- TASK DIRECTIONS:
What is needed is an exact copy of the lines in the listing below, from the one with "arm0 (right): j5" up to and including the one with "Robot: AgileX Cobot", with no other lines.

SUPPLIED DATA START

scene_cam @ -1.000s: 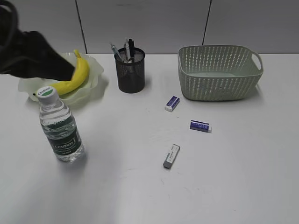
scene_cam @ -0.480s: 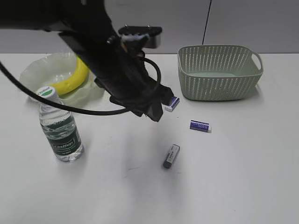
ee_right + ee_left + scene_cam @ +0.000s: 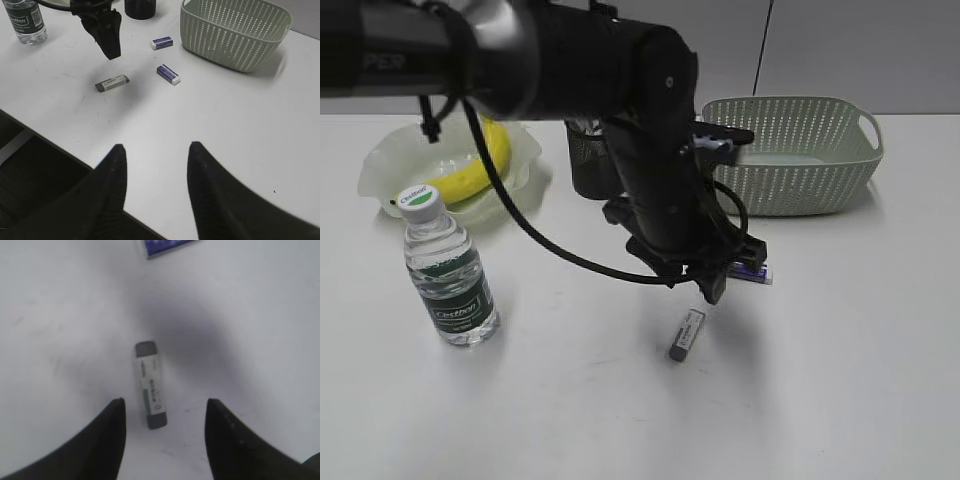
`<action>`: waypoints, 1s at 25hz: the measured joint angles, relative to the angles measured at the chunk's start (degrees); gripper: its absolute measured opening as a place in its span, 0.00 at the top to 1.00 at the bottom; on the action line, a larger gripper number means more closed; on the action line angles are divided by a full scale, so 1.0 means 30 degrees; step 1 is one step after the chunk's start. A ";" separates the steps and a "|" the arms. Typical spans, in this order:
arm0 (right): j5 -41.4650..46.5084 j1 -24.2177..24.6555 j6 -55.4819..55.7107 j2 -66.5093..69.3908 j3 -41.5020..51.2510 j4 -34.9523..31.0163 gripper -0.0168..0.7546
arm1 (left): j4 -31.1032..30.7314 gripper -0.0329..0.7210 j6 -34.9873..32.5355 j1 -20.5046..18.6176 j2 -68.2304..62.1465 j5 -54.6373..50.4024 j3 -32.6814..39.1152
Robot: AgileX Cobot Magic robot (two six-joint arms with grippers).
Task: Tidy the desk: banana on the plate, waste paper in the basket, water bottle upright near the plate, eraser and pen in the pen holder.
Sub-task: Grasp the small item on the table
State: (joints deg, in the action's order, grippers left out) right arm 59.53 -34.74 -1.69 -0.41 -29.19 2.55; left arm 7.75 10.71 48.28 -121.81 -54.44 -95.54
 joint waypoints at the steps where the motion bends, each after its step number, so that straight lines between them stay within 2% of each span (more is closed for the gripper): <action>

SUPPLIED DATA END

- WRITTEN RESPONSE:
arm0 (right): j5 -41.4650..46.5084 j1 -24.2177..24.6555 j6 -55.4819..55.7107 j2 -66.5093..69.3908 j3 -41.5020..51.2510 j4 -34.9523..31.0163 gripper -0.0168..0.7546
arm1 (left): j4 -31.1032..30.7314 gripper -0.0329..0.7210 j6 -34.9873..32.5355 j1 -20.5046..18.6176 j2 -68.2304..62.1465 j5 -54.6373..50.4024 j3 -32.6814..39.1152
Robot: AgileX Cobot Magic robot (two six-joint arms with grippers).

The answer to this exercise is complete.